この記事は「Reqnroll × Playwrightで始めるE2Eテスト入門」シリーズの一部です。
【Reqnroll】テスト結果をHTMLレポートに出力する方法(Formattersの使い方)
.NETのBDDテストフレームワーク Reqnroll を使用していると、次のように思うことがあります。
- テスト結果をレポートとして残したい
- Feature / Scenario の実行結果をまとめたい
- チームで共有できるテスト報告書を作りたい
Reqnrollでは Formatters機能を使うことで、テスト結果を HTMLレポートとして出力できます。
この記事では、Reqnrollの Formatters機能を使ってテスト結果レポートを作成する方法を解説します。
この記事でわかること
- Reqnroll Formattersとは何か
- HTMLレポートを生成する方法
- reqnroll.jsonの設定方法
- 出力されるレポート内容
Reqnroll Formattersとは
Reqnroll Formattersとは、テスト実行結果を特定の形式で出力する機能です。
例えば次のような形式で結果を出力できます。
- HTMLレポート
- Messages形式(Cucumber Messages)
これにより、FeatureやScenarioの実行結果を レポートとして保存できます。

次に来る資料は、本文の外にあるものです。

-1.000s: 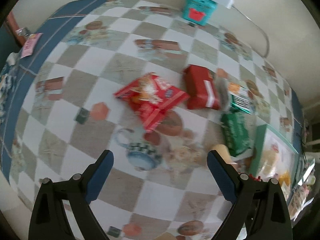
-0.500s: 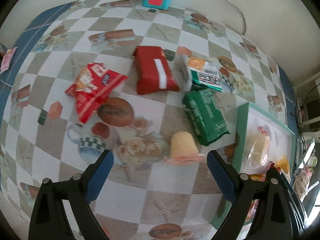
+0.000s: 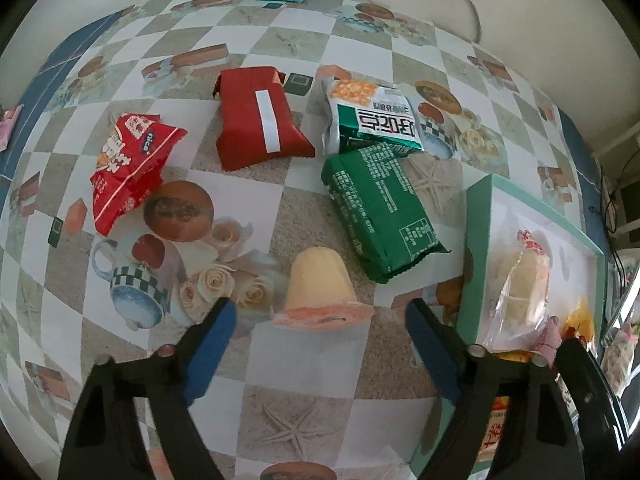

Formattersは Reqnroll v3以降で追加された機能です。
Reqnrollで利用できるFormatter
Reqnrollには主に次のFormatterがあります。
| Formatter | 内容 |
|---|---|
| HTML Formatter | HTML形式のテストレポート |
| Messages Formatter | Cucumber Messages形式 |
多くの場合、HTML Formatterを使うことでテスト結果を確認できます。
HTMLレポートを出力する方法
HTMLレポートを生成するには、reqnroll.jsonに設定を追加します。
reqnroll.jsonを設定する
プロジェクトの直下に reqnroll.json を作成して以下を追加します。
{
"$schema": "https://schemas.reqnroll.net/reqnroll-config-latest.json",
"formatters": {
"html": {
"outputFilePath": "reqnroll-report.html"
}
}
}
この設定により、テスト実行時に HTMLレポートが生成されます。
テストを実行する
テストは通常通り実行します。
dotnet test
テスト実行後、次のような場所にレポートが生成されます。
bin/Debug/net8.0/reqnroll-report.html
生成されたHTMLファイルをブラウザで開くと、テスト結果を確認できます。
HTMLレポートの内容
HTMLレポートには次のような情報が表示されます。
表示される内容
- Feature
- Scenario
- Step
- テスト成功 / 失敗
- 実行時間
例
Feature
Feature: サンプルテスト サンプルのテスト @mytag Scenario: テストシナリオ Given サイトを開く
このように BDDのテスト結果を一覧形式で確認できます。

HTMLレポートの結果

Messages Formatterとは
Messages Formatterは Cucumber Messages形式でテスト結果を出力する機能です。
設定例
{
"formatters": {
"messages": {
"outputFilePath": "reqnroll-report.ndjson"
}
}
}
この形式は次のようなツールと連携する際に使用します。
- Allure Report
- ReportPortal
これらのツールを使用すると、より高度なテストレポートを作成できます。
Reqnroll Formattersを使うメリット
Reqnroll Formattersを使うメリットは次の通りです。
- テスト結果を共有できる
- HTML形式でレポートを保存できる
- Feature / Scenario単位で結果を確認できる
特に BDDテストではScenario単位の結果が重要なので、レポートとして残す価値があります。
まとめ
Reqnrollでは Formatters機能を使うことで、テスト結果をレポートとして出力できます。
ポイントをまとめます。
- Reqnroll v3以降でFormattersが利用可能
- HTML Formatterでレポート生成
- reqnroll.jsonに設定を追加するだけ
- dotnet test実行時に自動生成
BDDテストを実施している場合は、テスト結果をレポートとして保存しておくと便利です。
Reqnrollを使ったテストを行っている場合は、ぜひ Formattersを活用してテスト結果を可視化してみてください。